От такого света скоро начнут болеть глаза, а потому я щелкнул выключателем и погрузился в темноту. Темнота, впрочем, была не полной, снаружи здания свет был и проникал через оконце. Этого мне хватило, чтобы раздеться до трусов и нырнуть под одеяло. Было немного неприятно ложиться грязному на чистые простыни, надо будет завтра про баню узнать. Пистолет я сунул под подушку, хотя и считал это мерой напрасной, что-то мне подсказывало, что опасаться здесь некого.
Так и вышло, до утра меня никто не беспокоил, крики из бара доносились редко и совсем не мешали, а утром, когда маленькое оконце озарилось светом вставшего солнца, меня разбудил крик самого настоящего петуха.
Глава двадцать четвёртая
Наскоро одевшись и умывшись, я спустился вниз и присел в баре. Из кухни выглянула уже другая женщина, а вот бармен за стойкой был всё тот же, только зачем-то переоделся в спортивный костюм.
— Доброе утро, — кинул ему я, получив в ответ такой же кивок. — Мне бы позавтракать.
Бармен повернулся в сторону кухни и открыл рот, но повариха его опередила:
— Да слышу я, не ори, сейчас принесу, яичницу будешь?
— Конечно, и чая побольше.
Когда всё было на столе, я вспомнил и других своих потребностях. А потому встал, подошёл к стойке и, тщательно прожевав, обратился к бородачу:
— Мне нужно в баню, постирать вещи и… найти человека по имени Цыган.

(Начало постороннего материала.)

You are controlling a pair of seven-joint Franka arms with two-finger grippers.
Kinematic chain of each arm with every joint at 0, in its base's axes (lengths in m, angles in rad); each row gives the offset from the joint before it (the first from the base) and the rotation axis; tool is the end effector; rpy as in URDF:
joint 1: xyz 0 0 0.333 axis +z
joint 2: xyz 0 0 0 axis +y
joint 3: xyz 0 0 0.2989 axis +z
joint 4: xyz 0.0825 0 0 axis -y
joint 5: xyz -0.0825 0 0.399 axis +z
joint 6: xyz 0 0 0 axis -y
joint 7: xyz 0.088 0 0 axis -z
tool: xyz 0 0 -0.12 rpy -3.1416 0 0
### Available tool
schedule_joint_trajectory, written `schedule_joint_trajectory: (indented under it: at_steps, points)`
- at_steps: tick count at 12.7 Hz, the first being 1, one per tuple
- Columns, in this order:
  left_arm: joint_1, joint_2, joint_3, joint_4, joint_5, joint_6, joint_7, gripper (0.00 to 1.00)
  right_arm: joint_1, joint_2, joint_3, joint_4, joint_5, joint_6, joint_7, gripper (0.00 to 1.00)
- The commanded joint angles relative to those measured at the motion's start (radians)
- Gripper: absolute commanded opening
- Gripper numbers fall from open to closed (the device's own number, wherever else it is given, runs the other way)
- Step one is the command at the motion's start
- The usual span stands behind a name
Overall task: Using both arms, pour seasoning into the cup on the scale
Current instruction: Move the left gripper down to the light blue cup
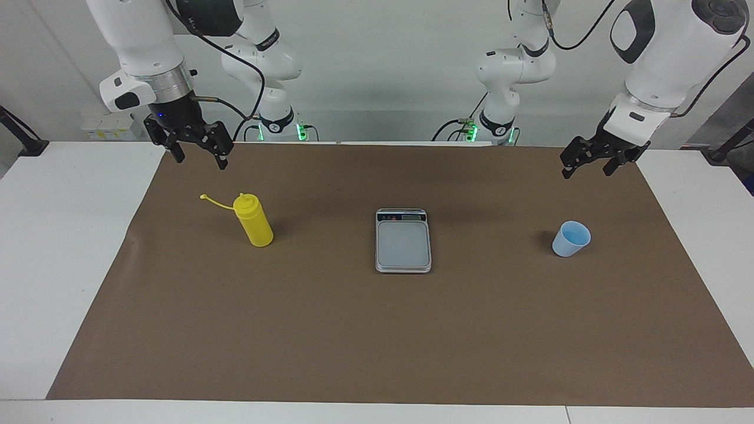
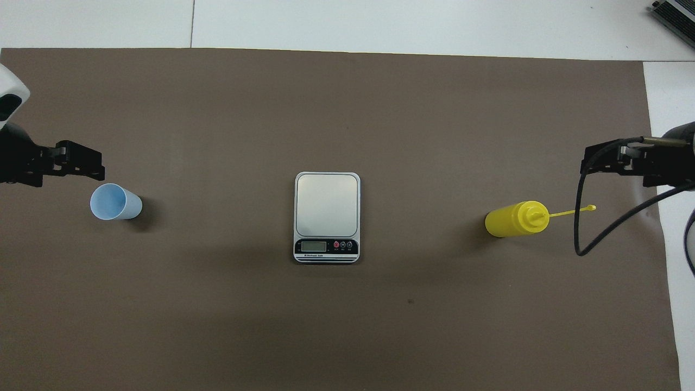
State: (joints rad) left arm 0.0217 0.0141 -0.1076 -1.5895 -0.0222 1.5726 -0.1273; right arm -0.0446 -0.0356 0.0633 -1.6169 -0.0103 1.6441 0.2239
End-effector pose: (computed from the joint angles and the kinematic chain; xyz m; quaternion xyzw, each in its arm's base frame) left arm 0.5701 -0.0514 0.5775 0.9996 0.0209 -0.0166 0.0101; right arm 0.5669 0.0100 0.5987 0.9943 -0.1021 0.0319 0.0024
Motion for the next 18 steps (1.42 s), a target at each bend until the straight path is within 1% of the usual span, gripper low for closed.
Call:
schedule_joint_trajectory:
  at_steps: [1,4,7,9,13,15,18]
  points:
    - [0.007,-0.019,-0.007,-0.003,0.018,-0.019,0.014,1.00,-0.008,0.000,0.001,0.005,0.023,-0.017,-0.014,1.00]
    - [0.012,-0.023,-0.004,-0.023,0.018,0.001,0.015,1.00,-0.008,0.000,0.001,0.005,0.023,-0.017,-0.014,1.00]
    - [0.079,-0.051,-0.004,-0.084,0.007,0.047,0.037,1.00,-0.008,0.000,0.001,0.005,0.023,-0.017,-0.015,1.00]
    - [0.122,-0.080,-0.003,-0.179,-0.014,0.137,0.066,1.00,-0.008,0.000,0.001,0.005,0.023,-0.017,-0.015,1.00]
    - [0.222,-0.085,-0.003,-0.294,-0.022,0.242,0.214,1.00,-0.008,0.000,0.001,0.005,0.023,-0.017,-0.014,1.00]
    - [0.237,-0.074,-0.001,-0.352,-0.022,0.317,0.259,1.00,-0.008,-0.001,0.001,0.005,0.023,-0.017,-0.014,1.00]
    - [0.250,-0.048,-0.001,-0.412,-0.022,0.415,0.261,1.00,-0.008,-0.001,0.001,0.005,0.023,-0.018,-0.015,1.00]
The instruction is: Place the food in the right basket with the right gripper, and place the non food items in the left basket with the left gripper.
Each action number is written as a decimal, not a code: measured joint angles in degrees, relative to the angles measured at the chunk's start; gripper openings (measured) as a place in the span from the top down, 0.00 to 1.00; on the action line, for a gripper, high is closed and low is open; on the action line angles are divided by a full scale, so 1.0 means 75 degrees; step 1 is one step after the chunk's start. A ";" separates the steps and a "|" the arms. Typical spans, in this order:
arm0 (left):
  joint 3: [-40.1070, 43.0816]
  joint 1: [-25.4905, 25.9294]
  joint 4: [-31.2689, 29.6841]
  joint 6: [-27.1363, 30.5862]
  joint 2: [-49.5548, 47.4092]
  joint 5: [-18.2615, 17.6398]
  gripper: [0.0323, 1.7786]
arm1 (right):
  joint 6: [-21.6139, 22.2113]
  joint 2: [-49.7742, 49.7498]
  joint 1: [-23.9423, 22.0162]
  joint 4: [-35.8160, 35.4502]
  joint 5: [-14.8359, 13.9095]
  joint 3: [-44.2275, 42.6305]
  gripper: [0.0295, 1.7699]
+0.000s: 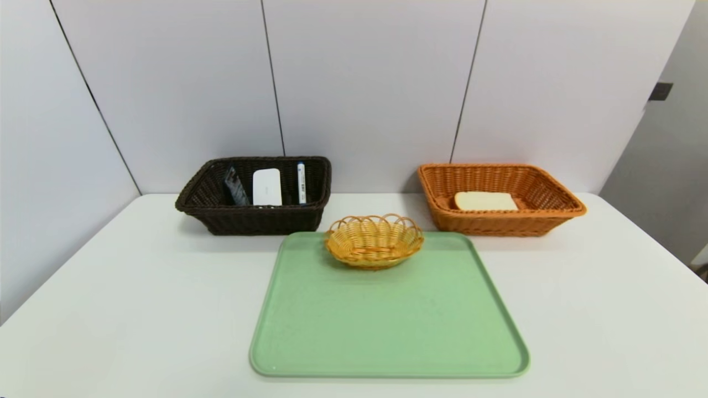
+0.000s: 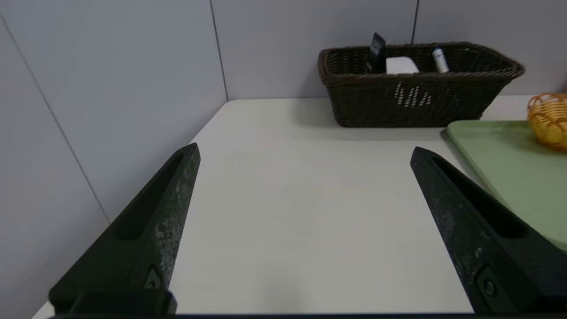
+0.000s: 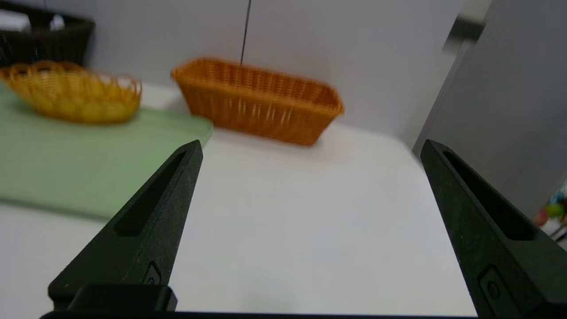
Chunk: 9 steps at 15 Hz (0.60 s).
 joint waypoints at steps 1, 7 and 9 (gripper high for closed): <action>0.0063 0.0000 0.0154 -0.0034 0.0000 -0.0244 0.05 | 0.0114 0.0000 0.0003 0.0723 -0.0029 0.0000 0.04; 0.0093 -0.0003 0.1806 -0.0349 0.0000 -0.0943 0.05 | 0.1570 0.0000 0.0011 0.1487 -0.0351 0.0003 0.04; 0.0115 -0.0003 0.1716 -0.0411 0.0000 -0.0928 0.05 | 0.1718 0.0000 0.0011 0.1487 -0.0440 0.0007 0.04</action>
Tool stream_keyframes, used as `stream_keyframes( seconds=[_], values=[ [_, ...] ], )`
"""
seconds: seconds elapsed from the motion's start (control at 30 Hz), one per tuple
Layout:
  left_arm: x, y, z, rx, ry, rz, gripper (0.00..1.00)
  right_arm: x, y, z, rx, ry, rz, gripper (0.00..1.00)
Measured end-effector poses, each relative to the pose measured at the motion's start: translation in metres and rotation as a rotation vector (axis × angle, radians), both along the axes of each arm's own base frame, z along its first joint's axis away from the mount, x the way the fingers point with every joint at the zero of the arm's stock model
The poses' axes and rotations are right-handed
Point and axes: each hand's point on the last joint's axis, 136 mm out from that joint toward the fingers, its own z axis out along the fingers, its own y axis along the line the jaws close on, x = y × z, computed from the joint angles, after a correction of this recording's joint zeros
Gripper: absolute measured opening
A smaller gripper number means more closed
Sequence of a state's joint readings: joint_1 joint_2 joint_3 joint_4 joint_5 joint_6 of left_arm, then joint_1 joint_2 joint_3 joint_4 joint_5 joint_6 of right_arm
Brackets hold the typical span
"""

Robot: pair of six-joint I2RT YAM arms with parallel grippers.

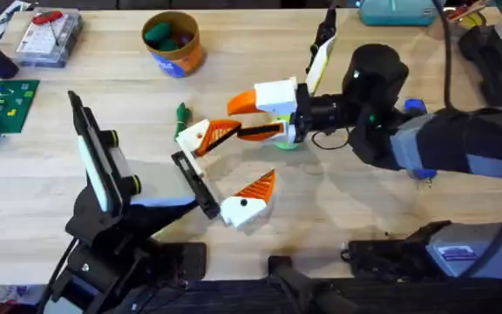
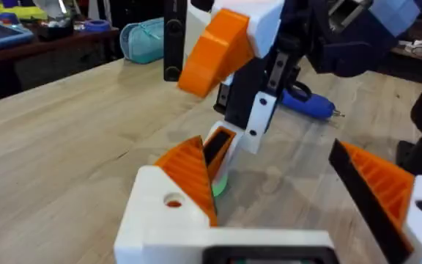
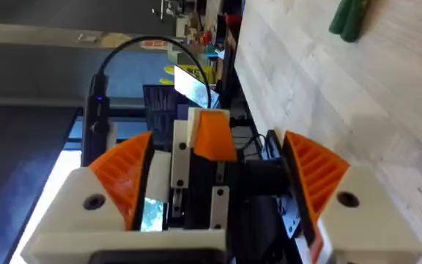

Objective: Pick up the gripper from the table and insert it into the empty holder that is missing its gripper. Then pick up a screw, insert it into the mounting hole, and use the screwdriver to tighten it. Finally, clean up the table by picking up the vegetable and placing it into the bucket.

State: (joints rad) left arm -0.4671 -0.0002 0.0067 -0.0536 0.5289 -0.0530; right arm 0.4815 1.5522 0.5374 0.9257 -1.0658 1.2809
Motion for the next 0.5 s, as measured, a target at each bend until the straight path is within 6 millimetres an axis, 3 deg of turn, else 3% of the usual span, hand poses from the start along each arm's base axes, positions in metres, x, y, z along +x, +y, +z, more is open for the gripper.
stream_keyframes(
  seconds=[0.37,0.5],
  values=[
    [0.0,0.0,0.0,0.0,0.0,0.0,0.99,-0.0025,0.0103,-0.0015,0.046,0.016,0.031,0.959],
    [0.0,0.0,0.0,0.0,0.0,0.0,0.99,-0.0044,0.0102,-0.0013,0.047,0.027,0.041,0.881]
  ],
)
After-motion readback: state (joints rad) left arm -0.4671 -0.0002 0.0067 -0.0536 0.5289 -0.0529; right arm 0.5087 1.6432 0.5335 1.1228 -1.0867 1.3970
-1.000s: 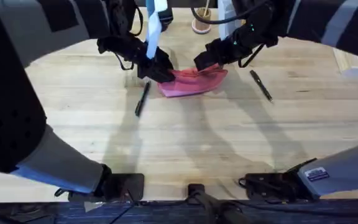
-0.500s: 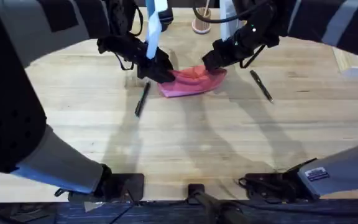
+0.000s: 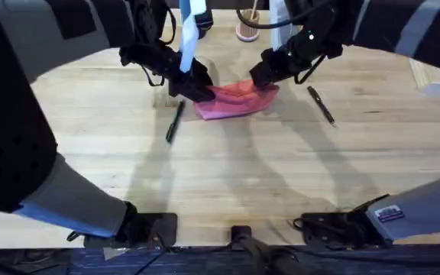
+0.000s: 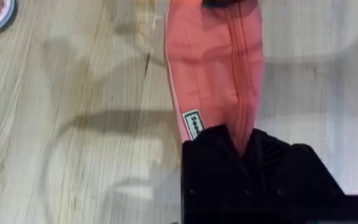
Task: Unzip the bag, pick up the pens from the table one at a time and place them inside, then zip the bag closed.
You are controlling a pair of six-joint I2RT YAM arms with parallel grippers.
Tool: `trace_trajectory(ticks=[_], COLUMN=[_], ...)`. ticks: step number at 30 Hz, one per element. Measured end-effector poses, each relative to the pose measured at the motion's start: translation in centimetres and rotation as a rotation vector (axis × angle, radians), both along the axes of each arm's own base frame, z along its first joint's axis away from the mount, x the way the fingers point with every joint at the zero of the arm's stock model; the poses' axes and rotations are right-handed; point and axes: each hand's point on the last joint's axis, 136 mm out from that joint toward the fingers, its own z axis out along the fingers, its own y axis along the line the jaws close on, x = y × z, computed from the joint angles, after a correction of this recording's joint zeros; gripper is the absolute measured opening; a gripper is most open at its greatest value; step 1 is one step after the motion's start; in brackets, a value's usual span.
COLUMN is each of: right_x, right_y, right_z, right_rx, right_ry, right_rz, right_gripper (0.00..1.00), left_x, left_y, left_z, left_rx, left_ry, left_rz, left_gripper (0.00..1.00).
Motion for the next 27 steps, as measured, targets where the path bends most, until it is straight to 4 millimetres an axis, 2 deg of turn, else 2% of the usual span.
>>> trace_trajectory(ticks=[7, 11, 21, 27], right_x=[0.4, 0.5, 0.4, 0.3], right_y=[-0.1, -0.2, -0.4, -0.8], right_z=[0.6, 0.7, 1.0, 2.3], right_rx=[-0.009, -0.022, -0.035, -0.059], right_ry=[-0.017, -0.023, -0.033, -0.07], right_rz=[-0.004, -0.002, 0.003, 0.012], right_gripper=[0.152, 0.071, 0.097, 0.031], left_x=[0.0, 0.0, -0.1, -0.1], left_y=[0.0, 0.0, 0.0, -0.1], left_z=[0.0, 0.0, 0.0, 0.1], left_rx=[0.001, 0.001, 0.0, -0.007], left_ry=[0.002, 0.003, 0.003, 0.003], left_rz=[0.0, 0.0, 0.0, -0.003], left_gripper=[0.042, 0.042, 0.042, 0.042])
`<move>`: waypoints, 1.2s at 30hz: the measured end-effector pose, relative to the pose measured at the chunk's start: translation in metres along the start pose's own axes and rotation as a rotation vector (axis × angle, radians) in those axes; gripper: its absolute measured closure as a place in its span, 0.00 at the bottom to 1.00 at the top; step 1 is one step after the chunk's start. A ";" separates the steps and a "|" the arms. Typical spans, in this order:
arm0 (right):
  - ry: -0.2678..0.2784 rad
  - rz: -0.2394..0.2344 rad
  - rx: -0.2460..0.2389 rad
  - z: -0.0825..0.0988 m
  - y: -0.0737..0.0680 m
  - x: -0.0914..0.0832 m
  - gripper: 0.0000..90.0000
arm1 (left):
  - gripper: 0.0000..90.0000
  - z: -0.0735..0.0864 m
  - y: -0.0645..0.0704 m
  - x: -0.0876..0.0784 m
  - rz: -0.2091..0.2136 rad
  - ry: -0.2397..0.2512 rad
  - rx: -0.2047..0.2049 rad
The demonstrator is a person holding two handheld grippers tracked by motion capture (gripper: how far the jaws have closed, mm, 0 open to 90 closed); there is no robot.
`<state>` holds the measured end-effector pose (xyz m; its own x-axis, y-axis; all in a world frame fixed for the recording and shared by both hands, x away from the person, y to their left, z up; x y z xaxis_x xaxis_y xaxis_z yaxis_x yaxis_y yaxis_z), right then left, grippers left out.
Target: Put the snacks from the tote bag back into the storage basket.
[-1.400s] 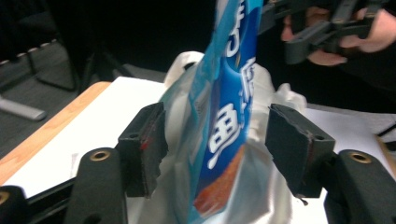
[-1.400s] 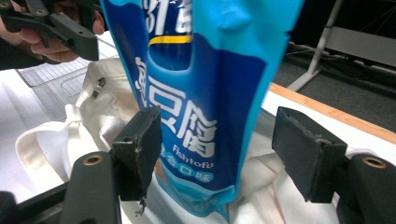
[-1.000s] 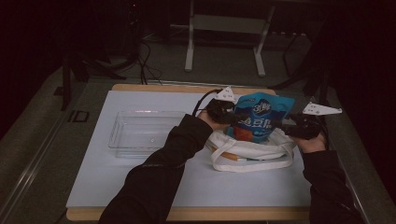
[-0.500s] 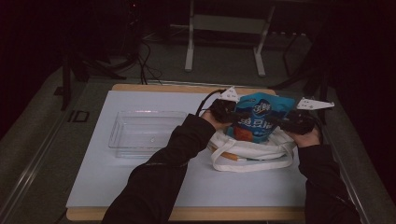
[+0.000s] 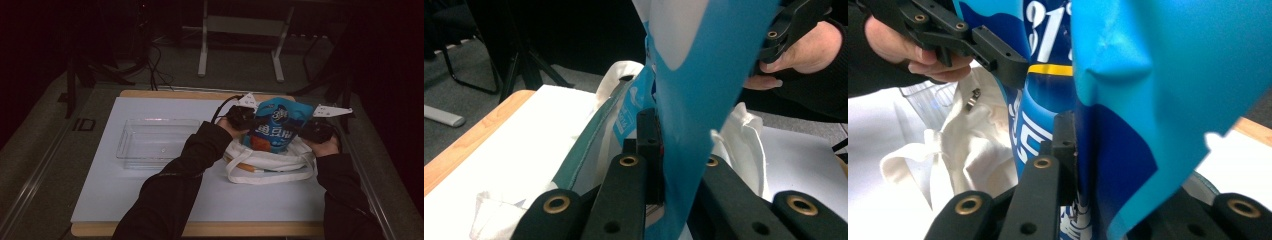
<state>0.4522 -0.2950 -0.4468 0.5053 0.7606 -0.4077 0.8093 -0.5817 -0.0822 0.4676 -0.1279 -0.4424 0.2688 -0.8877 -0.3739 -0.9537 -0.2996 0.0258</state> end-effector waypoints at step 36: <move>0.066 0.017 -0.045 -0.052 -0.009 -0.040 0.99 | 1.00 -0.067 0.012 -0.021 0.020 0.017 0.068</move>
<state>0.4405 -0.3049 -0.3826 0.5367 0.7689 -0.3475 0.8121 -0.5825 -0.0344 0.4593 -0.1370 -0.3720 0.2510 -0.8994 -0.3580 -0.9658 -0.2575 -0.0304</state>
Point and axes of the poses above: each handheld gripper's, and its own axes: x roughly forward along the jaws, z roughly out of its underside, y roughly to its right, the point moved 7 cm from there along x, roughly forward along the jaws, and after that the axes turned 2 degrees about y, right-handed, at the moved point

— Баню с утра топят, — объяснил бармен, — иди, тебя Роза проводит, если хочешь, даже спинку потрёт и попарит. А Цыган… пёс его знает, где черти носят. Так-то он тут бывает, и заведение это его. А на деле появится раз в месяц, дела проверит и снова уедет. Стабов-то много, вот и мотается постоянно.
— А давно здесь был?
— С неделю назад, или чуть больше.
— Ясно, так что там с баней?
Новая кухарка, которую звали Роза, отвела меня за дом, где находилась баня. Над широким приземистым зданием стоял дым столбом от топящейся печи, а из раскрывшейся двери пахнуло жаром.
— Если попарить, то один споран, если ещё чего, то два, — прокомментировала она.
— Давай пока попаримся, — предложил я, протягивая её зелёную виноградину.
— Проходи, — велела она, а сама приподнялась на цыпочках и крикнула в окно бара, — Кузьмич, перекрой пока, я занята.
Кузьмич ответил, что-то невнятное, но она кивнула и пошла со мной. Пока я мылся, она быстро постирала мои вещи и развесила сушиться. После этого она вошла в помывочную. Выглядела она неплохо, тоже худощавая, но с женственной фигурой, чем-то напоминала мою учительницу начальных классов, только та постарше была. Для оказания помощи мне, она разделась, обернулась полотенцем, которое почти ничего не прикрывало, и взяла в руки берёзовый веник.
— Ложись, — велела она, одновременно поддавая кипяток из ковша на раскалённые камни, — парить буду.
Лечь на полок я успел, а потому струя раскалённого пара прошла надо мной, а я отделался лёгкими ожогами. Попытавшись сделать вдох, я ещё и губы обжёг. Температура в бане была жуткая. А распаренный веник уже хлестал меня по спине, разогревая ещё больше. Я был уже на грани обморока, когда она сжалилась надо мной, остановила процесс и, зачерпнув ковшом холодную воду, окатила моё раскалённое тело. Получив некоторый заряд бодрости, я скатился вниз, где сел прямо на прохладный пол. Там я просидел минуты три, а моя мучительница присела на лавку и ласково поглядывала в мою сторону.
— Продолжаем? — спросила она, опуская веник в таз с кипятком.
— Сейчас, — сказал я, хватая ртом воздух. — Только сил наберусь.